Noah rubbed his wrist where Abel had tied a scrap of blue thread earlier, a joke turned into a promise. "When do we go if she doesn't signal?"
"When you have to see him again," Abel said. "After tonight. If he pushes, we move after. If he doesn't… we wait. The longer we stay, the more chances to make mistakes. And the more chances to learn."
"Balance," Noah said, and snorted. "Hate that word."
"I know," Abel said. "But you're good at it when you try."
"Don't tell anyone," Noah said. He stood, stretched, felt the pull in his back like a reminder of being a person. "I'll drink something and then we sit. If I don't talk, I'm not angry, I'm conserving."
Abel's mouth almost smiled. "I like you quiet. It's rare."
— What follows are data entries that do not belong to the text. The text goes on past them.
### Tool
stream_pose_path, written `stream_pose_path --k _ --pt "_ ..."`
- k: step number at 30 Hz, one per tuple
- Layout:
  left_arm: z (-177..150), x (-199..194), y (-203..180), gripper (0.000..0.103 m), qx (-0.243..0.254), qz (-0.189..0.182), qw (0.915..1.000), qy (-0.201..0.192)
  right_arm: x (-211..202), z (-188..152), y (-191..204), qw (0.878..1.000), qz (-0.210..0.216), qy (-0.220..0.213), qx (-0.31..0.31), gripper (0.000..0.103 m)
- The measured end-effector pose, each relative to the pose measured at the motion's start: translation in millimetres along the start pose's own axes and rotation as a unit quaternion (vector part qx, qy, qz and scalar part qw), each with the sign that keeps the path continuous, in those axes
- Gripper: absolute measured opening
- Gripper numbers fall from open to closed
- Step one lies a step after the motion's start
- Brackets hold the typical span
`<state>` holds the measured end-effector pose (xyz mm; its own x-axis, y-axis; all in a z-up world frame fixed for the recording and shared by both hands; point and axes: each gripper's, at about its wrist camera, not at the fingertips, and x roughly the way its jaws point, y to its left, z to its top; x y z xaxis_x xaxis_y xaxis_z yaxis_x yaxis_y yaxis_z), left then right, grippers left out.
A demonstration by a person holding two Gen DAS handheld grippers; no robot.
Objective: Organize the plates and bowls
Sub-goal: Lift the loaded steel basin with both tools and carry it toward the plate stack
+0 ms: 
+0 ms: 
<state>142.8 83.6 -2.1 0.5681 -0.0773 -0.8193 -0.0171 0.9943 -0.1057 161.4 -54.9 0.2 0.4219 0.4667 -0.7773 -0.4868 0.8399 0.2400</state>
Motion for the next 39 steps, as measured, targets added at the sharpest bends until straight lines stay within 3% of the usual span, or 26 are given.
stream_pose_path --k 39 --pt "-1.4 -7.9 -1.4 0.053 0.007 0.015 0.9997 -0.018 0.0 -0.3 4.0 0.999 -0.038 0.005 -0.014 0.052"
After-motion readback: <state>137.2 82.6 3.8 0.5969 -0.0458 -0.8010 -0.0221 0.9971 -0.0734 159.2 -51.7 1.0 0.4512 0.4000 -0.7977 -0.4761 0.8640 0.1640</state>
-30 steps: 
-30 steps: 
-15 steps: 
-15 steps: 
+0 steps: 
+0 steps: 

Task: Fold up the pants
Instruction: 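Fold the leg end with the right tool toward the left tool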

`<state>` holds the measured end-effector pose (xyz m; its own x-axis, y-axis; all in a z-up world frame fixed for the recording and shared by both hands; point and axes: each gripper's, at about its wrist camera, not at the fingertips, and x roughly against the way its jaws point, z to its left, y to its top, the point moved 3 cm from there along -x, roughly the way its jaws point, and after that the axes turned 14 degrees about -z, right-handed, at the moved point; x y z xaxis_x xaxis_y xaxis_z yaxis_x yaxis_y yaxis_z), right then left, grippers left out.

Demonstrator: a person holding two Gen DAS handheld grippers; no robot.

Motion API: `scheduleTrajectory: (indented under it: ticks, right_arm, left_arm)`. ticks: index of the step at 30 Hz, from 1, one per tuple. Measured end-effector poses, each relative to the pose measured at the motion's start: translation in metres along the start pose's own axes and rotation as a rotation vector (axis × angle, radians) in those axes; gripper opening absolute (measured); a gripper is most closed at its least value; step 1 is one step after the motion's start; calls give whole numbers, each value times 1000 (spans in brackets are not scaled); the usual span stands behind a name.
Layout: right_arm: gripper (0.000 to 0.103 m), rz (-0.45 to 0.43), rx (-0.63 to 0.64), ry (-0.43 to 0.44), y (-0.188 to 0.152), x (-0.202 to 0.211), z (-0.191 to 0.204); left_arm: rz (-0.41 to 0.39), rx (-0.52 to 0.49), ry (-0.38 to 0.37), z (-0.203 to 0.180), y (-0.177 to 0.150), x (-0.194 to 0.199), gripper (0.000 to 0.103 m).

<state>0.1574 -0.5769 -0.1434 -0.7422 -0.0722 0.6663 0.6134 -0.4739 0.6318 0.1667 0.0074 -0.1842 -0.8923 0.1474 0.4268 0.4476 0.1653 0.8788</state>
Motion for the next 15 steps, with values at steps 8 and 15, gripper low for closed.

"Cherish it," Noah said. He poured water into a cup and forced it down. It tasted like clean stone. For a second he let himself lean his shoulder into Abel's arm and leave it there. "We'll wait for her."
"We'll wait," Abel said.
Outside, somewhere down the corridor, a kid ran past and laughed, the sound too bright for the day. The charm over the door clicked once, twice, then settled.
Noah breathed in. Breathed out. "Okay," he said. "When it's time, we go. Until then… we sit still."
Abel nodded. "We sit."
They did. Quiet, for once. Two men in a small room that smelled like resin and boiled cloth, holding their line and the little bit of mercy they could carry, waiting for a woman they trusted to tell them when the world would tilt.